**Aim of the task:** Using the records below, transcribe word for word the stretch from the line that contains "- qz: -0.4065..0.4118" through the line that contains "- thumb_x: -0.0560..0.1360", both end lines included, and nothing else.

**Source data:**
───

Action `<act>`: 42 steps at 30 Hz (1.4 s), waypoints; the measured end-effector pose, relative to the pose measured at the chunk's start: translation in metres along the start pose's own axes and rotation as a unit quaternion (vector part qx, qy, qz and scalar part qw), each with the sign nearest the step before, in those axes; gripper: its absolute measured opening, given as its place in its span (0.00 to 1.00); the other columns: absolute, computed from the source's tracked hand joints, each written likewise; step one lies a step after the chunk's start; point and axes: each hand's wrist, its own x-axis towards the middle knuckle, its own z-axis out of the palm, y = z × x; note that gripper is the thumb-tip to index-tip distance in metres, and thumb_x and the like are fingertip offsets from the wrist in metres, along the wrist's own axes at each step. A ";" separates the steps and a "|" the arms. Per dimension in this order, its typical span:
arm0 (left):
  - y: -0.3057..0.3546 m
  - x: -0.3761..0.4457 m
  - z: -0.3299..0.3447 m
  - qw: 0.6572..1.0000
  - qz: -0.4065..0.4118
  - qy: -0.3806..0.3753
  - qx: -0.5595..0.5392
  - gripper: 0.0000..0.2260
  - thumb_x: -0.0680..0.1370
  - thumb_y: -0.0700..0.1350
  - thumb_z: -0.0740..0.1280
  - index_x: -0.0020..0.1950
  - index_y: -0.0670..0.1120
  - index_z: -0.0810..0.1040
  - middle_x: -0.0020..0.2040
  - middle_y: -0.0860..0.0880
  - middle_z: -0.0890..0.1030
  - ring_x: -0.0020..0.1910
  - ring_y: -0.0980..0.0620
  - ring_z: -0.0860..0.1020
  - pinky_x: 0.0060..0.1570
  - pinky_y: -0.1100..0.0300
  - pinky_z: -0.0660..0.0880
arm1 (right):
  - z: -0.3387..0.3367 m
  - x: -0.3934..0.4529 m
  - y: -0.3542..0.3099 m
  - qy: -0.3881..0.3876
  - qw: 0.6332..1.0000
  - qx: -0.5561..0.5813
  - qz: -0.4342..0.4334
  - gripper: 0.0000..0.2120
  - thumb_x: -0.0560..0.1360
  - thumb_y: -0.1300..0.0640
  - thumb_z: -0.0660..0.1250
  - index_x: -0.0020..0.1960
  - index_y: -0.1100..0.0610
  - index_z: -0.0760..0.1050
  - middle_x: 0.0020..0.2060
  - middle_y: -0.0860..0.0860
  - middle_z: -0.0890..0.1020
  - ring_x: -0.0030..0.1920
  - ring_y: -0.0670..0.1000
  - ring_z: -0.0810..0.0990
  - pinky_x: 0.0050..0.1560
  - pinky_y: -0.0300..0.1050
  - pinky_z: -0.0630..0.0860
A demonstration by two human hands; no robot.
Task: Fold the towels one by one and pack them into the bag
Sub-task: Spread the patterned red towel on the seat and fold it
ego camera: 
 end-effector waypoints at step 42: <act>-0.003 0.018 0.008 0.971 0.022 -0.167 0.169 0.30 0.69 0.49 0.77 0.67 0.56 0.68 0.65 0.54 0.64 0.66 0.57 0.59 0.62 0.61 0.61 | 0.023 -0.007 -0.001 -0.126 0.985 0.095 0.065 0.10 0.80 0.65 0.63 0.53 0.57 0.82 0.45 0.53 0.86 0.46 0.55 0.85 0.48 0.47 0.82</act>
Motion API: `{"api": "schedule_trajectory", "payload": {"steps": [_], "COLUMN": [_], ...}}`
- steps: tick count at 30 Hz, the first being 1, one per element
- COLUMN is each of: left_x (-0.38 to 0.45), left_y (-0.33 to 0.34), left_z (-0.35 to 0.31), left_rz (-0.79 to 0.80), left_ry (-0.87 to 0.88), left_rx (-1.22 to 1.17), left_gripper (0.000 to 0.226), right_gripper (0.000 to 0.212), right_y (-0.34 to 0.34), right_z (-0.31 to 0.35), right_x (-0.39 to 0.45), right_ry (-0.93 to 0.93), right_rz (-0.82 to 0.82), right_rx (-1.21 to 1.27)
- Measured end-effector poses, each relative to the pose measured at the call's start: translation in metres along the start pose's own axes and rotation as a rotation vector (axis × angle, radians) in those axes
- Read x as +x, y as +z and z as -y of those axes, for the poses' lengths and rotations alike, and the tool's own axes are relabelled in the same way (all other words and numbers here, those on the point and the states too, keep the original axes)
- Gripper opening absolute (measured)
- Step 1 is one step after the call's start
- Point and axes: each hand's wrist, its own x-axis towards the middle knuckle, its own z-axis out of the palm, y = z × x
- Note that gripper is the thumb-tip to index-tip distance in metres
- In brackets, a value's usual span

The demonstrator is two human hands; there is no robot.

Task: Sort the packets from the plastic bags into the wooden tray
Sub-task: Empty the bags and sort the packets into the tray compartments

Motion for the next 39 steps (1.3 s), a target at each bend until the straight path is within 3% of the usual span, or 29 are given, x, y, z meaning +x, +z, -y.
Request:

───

**Answer:**
  - qz: -0.4065..0.4118
  - qy: -0.3806..0.3753
  - qx: -0.5595..0.5392
  - gripper: 0.0000..0.2260
  - thumb_x: -0.0680..0.1370
  - thumb_y: -0.0700..0.1350
  - thumb_z: -0.0740..0.1280
  - index_x: -0.0020..0.1950
  - index_y: -0.0670..0.1120
  - index_z: -0.0810..0.1040
  - middle_x: -0.0020..0.2040
  - middle_y: -0.0860..0.0880
  - middle_z: -0.0890..0.1030
  - ring_x: -0.0020..0.1910
  - ring_y: -0.0980..0.0620
  - ring_z: -0.0860..0.1020
  - pinky_x: 0.0060..0.1570
  - pinky_y: -0.1100..0.0300
  - pinky_z: -0.0660..0.0880
arm1 (right):
  - z: -0.3387..0.3367 m
  - x: -0.3934..0.4529 m
  - y: -0.3542..0.3099 m
  - qy: -0.3881..0.3876
  - qw: 0.6332..1.0000
  - qx: -0.5561..0.5813
  - qz: -0.4342..0.4334
  - gripper: 0.0000..0.2120
  - thumb_x: -0.0560..0.1360

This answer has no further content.